On March 3, 2020, Dawson signed with Cocodrilos de Caracas of the Superliga Profesional de Baloncesto.

===Kaohsiung Jeoutai Technology (2020–2021)===
In November 2020, Dawson signed a contract with Kaohsiung Jeoutai Technology of Super Basketball League in Taiwan.

On February 7, 2021, Kaohsiung Jeoutai Technology waived Dawson.

===Hsinchu JKO Lioneers (2021–2022)===
On February 15, 2021, Dawson signed with Hsinchu JKO Lioneers of P. League+ in Taiwan. On February 21, 2021, Dawnson made his P.League+ debut and scored 21 points and 13 rebounds in a game against the league leading Taipei Fubon Braves. On June 4, 2021, Hsinchu JKO Lioneers announced Dawnson would return to the team the next season.

===TaiwanBeer HeroBears (2022–2023)===
On November 2, 2022, Dawson signed with TaiwanBeer HeroBears of T1 League. On April 4, 2023, TaiwanBeer HeroBears terminated the contract relationship with Dawson.

===Spartans Distrito Capital (2023)===
On April 22, 2023, Dawson signed with Spartans Distrito Capital of the Superliga Profesional de Baloncesto.

===Club Rafael Barias (2023)===
On September 10, 2023, Dawson signed with Club Rafael Barias of the Torneo Superior de Baloncesto.

===Indios de San Francisco de Macorís (2024)===
On July 24, 2024, Dawson signed with Indios de San Francisco de Macorís of the Liga Nacional de Baloncesto.

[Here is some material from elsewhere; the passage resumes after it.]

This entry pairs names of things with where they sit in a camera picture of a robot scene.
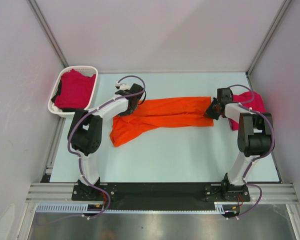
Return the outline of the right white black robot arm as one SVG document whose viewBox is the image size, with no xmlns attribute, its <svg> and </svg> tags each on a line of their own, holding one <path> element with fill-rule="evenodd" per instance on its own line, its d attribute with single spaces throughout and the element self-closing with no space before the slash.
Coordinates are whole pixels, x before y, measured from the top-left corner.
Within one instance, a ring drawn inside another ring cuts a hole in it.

On January 27, 2025, Dawson retired from professional basketball.

==NBA career statistics==

===Regular season===

| Year | Team | GP | GS | MPG | FG% | 3P% | FT% | RPG | APG | SPG | BPG | PPG |
|---|---|---|---|---|---|---|---|---|---|---|---|---|
| 2015–16 | L.A. Clippers | 6 | 0 | 4.8 | .400 | .000 | 1.000 | .7 | .0 | .0 | .2 | .8 |
| Career |  | 6 | 0 | 4.8 | .400 | .000 | 1.000 | .7 | .0 | .0 | .2 | .8 |

==Personal life==
Dawson was born on February 1, 1993, to Leon Albritton and Cassandra Dawson. On March 30, 2010, while a junior at high school, Dawson became a father, to a son named My'Shawn. Dawson received a degree in sociology from Michigan State University.